Favourite Fantasy Settings


log in or register to remove this ad


Dune, Hyperion, Middle Earth. All brilliant in their own ways. Haven't read much of China Mieville but the world of Perdido Street Station (Bas Lag?) is very very good. And also the Earth in Stephen Hunt's Court of the Air (and sequels) which is just a plethora of pulp ideas brillaintly re-imagined.

From RPGs I love Rokugan (L5R) and Mythic Europe (Ars Magica.) They both just suit their game systems so well. And good old Greyhawk; yes indeed, just like a fuzzy old slipper (that turns out to be a killer mimic.) Actually what I like baout Greyhawk is that it provides a broad, but rather sparse structure into which I can easily fit almost any game I want.
 



My personal favorite would be:

2nd ed Al Quadim

There's something about the feeling of 1001 nights that really draws me to it. Also the mix between deserts, seafaring, etc. really appeals to me.

Apart from DnD I realy love the Cyberpunk 2020 setting. Nice to think that in 10 years it is 2020!
 

Whatever fantasy setting I'm working with at the moment.

Less tongue in cheek: favorite published game settings: 1) Eberron for the noir + Raiders of the Lost Ark feel mingled with D&D. Great matchup. 2) Golarion, for taking all those old pulp influences that created D&D in the first place and sprucing them up, making them feel fresh again, and 3) Iron Kingdoms for giving me more great ideas to steal than any other single setting.

Favorite setting used in fiction but not gaming: 1) Middle-earth. I mean, I know it's also been used in gaming, but I think of this as a fictional setting, and it's naturally where a lot of what we think of as fantasy gets its start. 2) The Hyborean Age - REH was really onto something brilliant with his transparent use of better known "real" societies masked just enough that he could do what he wanted to with them, yet still get the resonance and short-hand associated with, "yeah, these guys are the Vikings, these guys are the Romans, these guys are the Egyptians, etc." 3) Barsoom -- one of the earliest "science fiction" settings that nevertheless feels much more like a fantasy one today. I still get inspired by the thought processes of Barsoom more than most other settings out there. Why wouldn't other worlds have completely different and alien ecologies, after all?
 

Eberron. It's the only setting I've been able to get in on the ground floor of, and keep up with. I got for my birthday in 2004, read it, and loved it. It's where I run all of my D&D games.

I also really like Kenneth Hite's Day After Ragnarok. If I ever get around to doing Savage Worlds, that's what I'd run.
 


Oathbound: High powered high fantasy, big mashups of things yanked from thousands of fantasy worlds crammed together by divine beings working for a purpose using Raveloft style grabs from other worlds.
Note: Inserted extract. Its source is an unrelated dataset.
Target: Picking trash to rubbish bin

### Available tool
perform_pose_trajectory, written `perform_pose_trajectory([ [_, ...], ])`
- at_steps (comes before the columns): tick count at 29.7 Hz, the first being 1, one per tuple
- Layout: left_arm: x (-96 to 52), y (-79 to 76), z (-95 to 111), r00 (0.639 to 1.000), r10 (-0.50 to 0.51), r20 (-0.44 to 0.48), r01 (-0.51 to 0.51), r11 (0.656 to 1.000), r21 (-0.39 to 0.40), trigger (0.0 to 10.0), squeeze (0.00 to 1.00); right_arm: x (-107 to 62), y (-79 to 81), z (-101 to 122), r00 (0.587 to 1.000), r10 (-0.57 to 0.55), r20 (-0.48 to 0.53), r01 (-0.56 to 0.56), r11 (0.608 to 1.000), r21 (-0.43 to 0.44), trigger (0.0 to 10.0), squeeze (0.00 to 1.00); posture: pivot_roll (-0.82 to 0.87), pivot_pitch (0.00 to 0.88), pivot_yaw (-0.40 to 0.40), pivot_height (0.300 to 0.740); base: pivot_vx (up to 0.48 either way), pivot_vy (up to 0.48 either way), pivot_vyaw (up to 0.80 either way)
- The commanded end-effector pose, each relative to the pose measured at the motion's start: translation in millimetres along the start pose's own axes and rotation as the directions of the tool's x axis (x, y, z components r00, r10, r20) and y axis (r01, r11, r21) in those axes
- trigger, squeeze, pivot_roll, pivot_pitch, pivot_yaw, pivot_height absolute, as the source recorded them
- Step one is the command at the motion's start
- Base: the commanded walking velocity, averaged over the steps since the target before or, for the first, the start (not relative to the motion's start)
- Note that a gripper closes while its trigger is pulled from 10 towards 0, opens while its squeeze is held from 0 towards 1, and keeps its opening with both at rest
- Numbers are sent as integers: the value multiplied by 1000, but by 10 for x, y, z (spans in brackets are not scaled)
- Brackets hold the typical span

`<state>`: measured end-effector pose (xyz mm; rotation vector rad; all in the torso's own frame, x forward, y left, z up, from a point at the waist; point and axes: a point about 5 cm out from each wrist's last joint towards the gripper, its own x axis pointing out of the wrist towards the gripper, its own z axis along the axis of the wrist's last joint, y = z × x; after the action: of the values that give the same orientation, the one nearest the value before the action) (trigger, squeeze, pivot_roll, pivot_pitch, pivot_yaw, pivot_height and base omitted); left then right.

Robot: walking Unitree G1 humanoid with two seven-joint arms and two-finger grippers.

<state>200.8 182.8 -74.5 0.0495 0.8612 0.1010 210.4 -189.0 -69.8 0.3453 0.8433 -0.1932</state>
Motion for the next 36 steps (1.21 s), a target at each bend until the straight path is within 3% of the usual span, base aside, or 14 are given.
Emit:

A great world reason to have things from disparate backgrounds along with a hundred PC humanoid races and a thousand monster adversaries. I particularly like Wildwood the wilderness continent ruled by elves, green dragons, goblins, werewolves, and dogmen with lots of druid/barbarian action as well as Penance the ubercity with bloodlords carving it up and intriguing against each other atop a foundation of a mile high ruin ripe for dungeoneering.

I've heard good things about Golarion and got the big setting book but haven't started reading it yet. I was less than wowed with the 32 page supplement they did for their Egypt knock off country.
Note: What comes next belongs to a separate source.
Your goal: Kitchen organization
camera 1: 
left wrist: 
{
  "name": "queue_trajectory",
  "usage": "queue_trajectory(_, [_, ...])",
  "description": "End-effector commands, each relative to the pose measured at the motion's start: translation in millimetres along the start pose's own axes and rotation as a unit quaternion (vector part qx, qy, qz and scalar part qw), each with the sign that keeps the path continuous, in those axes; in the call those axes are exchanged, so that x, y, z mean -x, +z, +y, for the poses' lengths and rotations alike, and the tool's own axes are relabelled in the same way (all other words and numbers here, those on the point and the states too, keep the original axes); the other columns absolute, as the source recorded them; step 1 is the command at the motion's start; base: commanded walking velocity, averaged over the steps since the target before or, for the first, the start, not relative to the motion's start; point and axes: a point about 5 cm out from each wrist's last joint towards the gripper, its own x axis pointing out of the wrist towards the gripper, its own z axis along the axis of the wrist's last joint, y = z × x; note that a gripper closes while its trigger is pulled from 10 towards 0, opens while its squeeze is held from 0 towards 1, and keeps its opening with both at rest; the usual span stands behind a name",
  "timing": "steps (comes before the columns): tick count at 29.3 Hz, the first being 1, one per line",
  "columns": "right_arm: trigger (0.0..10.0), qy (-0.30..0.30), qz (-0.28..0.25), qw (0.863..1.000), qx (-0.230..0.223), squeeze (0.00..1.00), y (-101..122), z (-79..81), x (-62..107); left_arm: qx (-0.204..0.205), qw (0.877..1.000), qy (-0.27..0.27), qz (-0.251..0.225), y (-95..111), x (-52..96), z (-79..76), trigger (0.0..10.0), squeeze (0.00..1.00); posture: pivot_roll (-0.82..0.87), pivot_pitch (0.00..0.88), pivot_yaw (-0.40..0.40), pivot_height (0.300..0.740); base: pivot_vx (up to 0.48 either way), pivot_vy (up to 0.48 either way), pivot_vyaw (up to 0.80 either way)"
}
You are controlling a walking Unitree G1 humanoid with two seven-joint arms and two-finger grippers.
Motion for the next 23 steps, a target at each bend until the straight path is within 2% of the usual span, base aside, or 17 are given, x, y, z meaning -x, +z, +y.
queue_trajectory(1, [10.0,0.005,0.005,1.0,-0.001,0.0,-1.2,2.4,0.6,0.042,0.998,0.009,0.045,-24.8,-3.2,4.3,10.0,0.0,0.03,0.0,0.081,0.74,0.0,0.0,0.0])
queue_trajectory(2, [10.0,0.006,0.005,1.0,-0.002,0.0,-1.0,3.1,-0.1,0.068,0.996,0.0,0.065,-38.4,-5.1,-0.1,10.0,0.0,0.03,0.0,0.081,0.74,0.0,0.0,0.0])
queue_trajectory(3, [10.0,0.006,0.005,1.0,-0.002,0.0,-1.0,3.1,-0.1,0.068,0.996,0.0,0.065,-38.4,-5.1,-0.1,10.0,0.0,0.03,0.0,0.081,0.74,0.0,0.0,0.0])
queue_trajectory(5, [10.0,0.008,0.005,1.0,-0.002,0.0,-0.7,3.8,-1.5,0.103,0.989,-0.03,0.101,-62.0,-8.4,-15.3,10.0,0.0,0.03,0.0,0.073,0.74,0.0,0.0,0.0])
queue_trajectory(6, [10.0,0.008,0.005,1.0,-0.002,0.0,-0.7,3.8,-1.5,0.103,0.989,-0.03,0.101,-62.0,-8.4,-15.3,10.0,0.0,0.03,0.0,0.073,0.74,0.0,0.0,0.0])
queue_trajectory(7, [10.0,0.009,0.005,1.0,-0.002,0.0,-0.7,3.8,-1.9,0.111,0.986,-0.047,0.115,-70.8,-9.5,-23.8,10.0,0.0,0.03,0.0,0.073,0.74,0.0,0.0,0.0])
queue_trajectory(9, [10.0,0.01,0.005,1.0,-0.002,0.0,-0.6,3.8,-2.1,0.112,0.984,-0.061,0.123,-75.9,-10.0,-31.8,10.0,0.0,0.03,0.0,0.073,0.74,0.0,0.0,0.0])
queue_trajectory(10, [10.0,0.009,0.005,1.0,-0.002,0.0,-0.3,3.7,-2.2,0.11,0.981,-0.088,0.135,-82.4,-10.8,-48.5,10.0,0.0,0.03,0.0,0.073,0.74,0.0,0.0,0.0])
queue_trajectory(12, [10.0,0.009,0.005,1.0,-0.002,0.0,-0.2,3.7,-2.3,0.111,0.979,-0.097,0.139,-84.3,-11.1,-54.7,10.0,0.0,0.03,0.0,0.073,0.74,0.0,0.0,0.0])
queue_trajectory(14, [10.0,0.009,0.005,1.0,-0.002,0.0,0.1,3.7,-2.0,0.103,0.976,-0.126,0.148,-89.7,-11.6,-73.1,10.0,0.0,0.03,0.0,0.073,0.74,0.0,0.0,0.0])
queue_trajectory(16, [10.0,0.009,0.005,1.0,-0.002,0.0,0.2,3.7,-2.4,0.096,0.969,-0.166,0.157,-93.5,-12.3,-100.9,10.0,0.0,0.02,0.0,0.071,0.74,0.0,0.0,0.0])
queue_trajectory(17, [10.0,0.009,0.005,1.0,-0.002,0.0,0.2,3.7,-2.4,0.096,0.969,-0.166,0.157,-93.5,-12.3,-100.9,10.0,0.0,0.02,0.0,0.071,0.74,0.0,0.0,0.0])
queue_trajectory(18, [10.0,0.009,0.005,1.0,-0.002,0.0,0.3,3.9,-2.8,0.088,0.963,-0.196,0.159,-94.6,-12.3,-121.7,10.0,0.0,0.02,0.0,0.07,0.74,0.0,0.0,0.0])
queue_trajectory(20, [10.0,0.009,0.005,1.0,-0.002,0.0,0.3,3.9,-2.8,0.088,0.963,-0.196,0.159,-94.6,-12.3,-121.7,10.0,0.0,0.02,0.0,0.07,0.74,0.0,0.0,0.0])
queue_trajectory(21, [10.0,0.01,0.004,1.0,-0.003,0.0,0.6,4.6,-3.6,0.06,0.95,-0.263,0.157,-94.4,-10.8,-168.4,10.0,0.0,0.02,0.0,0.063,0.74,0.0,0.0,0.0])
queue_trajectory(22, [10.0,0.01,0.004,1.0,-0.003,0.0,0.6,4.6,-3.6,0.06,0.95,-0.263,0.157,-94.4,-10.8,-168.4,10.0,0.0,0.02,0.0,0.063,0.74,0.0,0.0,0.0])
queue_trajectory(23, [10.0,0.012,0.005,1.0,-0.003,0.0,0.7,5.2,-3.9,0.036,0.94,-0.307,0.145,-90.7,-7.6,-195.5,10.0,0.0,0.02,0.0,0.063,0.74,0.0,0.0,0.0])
Freeport is a lot of fun, pirates, city stuff, nautical crossroads, and mythos cults.

I like a bunch of the Ptolus world, particularly the big theocratic empire with a witch hunting paladin god.

I used to be very big on Ravenloft, horror D&D with no sense evil and limited divinations, I ran it as basically Call of Cthulhu but you are expected to fight the horrors and live.

The Argyle lorebook appeals to me for points of light, it sets up as being 100 years after the fall of a high magic mage empire to a magical plague, so there are reasons for magical dungeons with monsters and loot as well as most people huddling in towns scared of the monsters in the woods while the PCs are the badasses on the block.